At a glance.
- New Android malware targets Uyghurs.
- Fangxiao phishing threat actor.
- Billbug compromises Asian government agencies.
New Android malware targets Uyghurs.
Researchers at Lookout describe two espionage campaigns targeting the primarily Muslim Uyghur community in China and around the world. The campaigns have also targeted some Muslim-majority countries, including Afghanistan and Turkey. One of the surveillance campaigns involves a new strain of Android malware dubbed "BadBazaar." The other campaign uses the MOONSHINE malware, which has previously been used to target Tibetan activists:
"BadBazaar and these new variants of MOONSHINE add to the already extensive collection of unique surveillanceware used in campaigns to surveil and subsequently detain individuals in China. Their continued development and their prevalence on Uyghur-language social media platforms indicate these campaigns are ongoing and that the threat actors have successfully infiltrated online Uyghur communities to distribute their malware."
Fangxiao phishing threat actor.
Researchers at Cyjax are tracking "a sophisticated, large-scale phishing campaign that exploits the reputation of international, trusted brands" to target "businesses in multiple verticals including retail, banking, travel, and energy." The researchers have named the financially motivated threat actor behind this campaign "Fangxiao," assessing with high confidence that the gang is based in China.
Fangxiao distributes phishing links via WhatsApp messages. The phishing links lead to a wide variety of destinations, including scam sites that offer phony gift cards or entice the victim into downloading malware. The phishing links also redirect the user through several advertising sites, which further generates revenue for the threat actor.
"[W]e have identified activity dating back to 2017 over more than 42,000 domains, allowing us to observe its development," the researchers write. "Fangxiao has also exploited anxieties about world events, with some of their sites impersonating COVID-19 relief funds or posting as recruitment campaigns for deprived countries. Fangxiao uses various strategies to stay anonymous: for example, most of their infrastructure is protected behind CloudFlare, and they rapidly change domain names.
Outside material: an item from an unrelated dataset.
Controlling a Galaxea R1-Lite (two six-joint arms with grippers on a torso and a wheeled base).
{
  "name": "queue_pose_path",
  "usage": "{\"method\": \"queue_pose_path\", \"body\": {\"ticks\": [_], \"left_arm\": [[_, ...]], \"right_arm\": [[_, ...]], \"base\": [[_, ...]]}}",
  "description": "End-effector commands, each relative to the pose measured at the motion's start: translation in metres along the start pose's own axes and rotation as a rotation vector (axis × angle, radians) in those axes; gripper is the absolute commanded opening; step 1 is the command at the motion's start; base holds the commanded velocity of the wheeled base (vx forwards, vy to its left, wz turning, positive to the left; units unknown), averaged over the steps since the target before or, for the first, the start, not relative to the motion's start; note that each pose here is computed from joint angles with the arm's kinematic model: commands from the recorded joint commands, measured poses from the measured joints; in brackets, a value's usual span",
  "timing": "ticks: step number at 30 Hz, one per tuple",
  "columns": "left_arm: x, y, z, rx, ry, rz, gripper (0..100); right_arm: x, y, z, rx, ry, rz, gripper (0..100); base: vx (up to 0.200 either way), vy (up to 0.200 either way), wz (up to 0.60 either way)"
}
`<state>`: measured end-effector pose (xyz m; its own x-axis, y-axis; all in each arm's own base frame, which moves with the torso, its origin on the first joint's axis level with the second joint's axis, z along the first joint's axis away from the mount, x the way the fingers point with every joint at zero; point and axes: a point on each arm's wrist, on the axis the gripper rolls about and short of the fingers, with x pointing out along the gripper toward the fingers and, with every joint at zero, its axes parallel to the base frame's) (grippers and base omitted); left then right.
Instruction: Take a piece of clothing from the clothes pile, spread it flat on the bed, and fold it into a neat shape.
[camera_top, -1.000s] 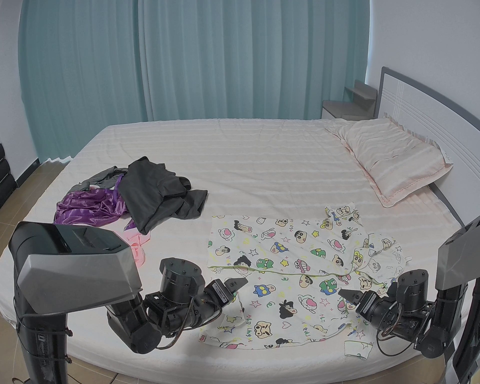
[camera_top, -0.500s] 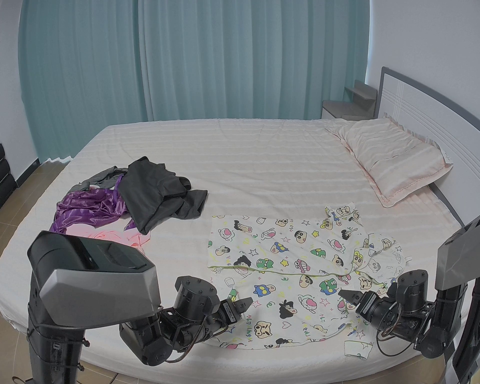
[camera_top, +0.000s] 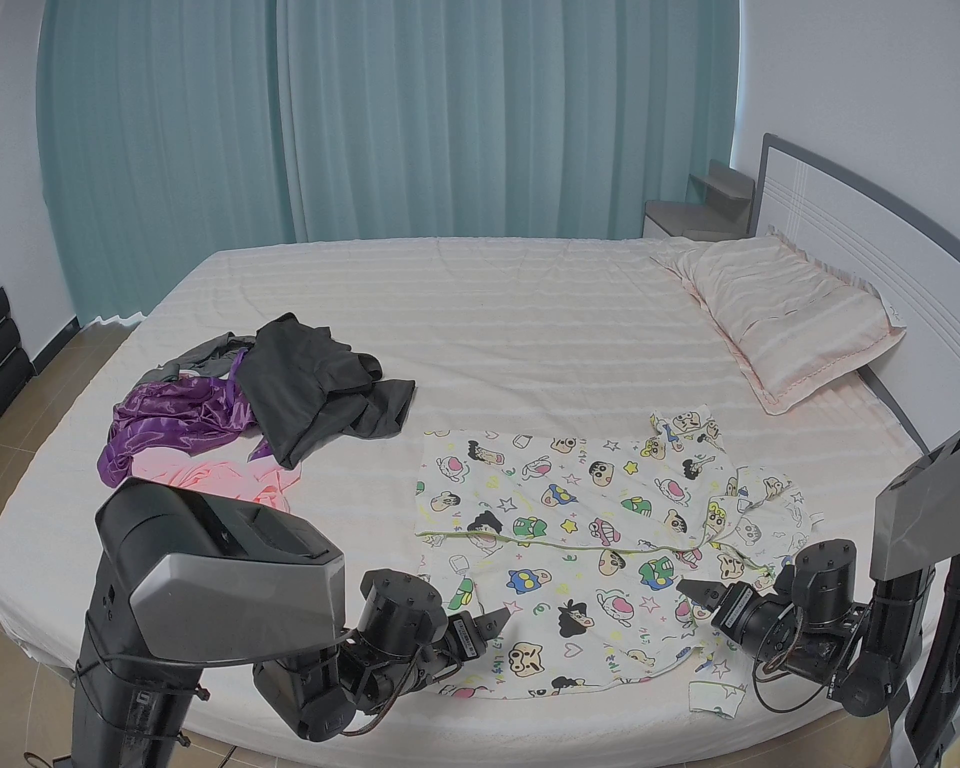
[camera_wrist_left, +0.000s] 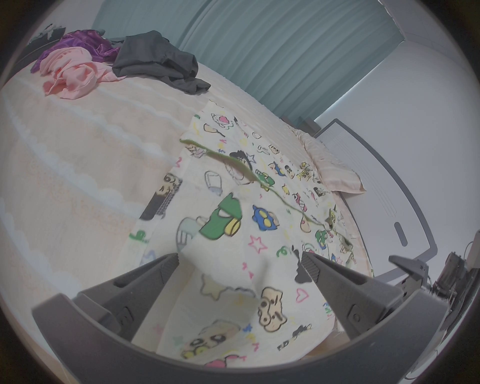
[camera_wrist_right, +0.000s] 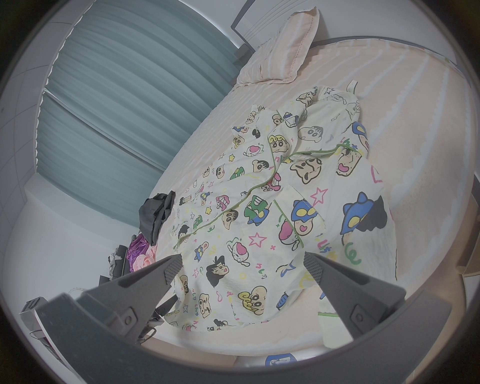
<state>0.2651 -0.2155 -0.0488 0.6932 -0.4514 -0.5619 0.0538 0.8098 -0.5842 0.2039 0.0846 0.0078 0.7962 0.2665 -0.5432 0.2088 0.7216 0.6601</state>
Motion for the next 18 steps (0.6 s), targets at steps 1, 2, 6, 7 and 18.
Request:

On one day in October 2022 alone, the group used over 300 new unique domains."
Added, 9:15 PM, November 18th, 2022.
SafeGuard Cyber Vice President of Worldwide Solution Engineers Steven Spadaccini commented on the way the Fangxiao case indicates that threat actors are no longer as confined as they might once have been to traditional communication channels:
“This attack highlights how attackers have now moved away from traditional communication channels and will target messaging apps as users do not have adequate protection and visibility. We have observed several different channels, both social and corporate, that have C2 and ransomware types of attacks that have gone undetected globally. Phishing over Telegram and Whatsapp seems to be the most ‘active’ of all the platforms. The ultimate goal of the attackers is to infect the device with malware and steal data and credentials possibly to be used for account takeover. This is a massive campaign with the threat actors going to significant lengths to impersonate many businesses around the world – while the fake domains are significant, the focus should be on the number of users that are being targeted.”
Billbug compromises Asian government agencies.
Symantec has found that a Chinese state-sponsored threat actor compromised a digital certificate authority in an unnamed Asian country. The threat actor also compromised government and defense agencies in several Asian countries, with espionage as its likely goal.
The threat actor, which Symantec (a unit of Broadcom) tracks as “Billbug” (also known as Lotus Blossom or Thrip), likely targeted the certificate authority in order to sign its malware files, although it’s not clear if Billbug was able to steal any certificates:
“The targeting of a certificate authority is notable, as if the attackers were able to successfully compromise it to access certificates they could potentially use them to sign malware with a valid certificate, and help it avoid detection on victim machines. It could also potentially use compromised certificates to intercept HTTPS traffic. However, although this is a possible motivation for targeting a certificate authority, Symantec has seen no evidence to suggest they were successful in compromising digital certificates. Symantec has notified the cert authority in question to inform them of this activity.”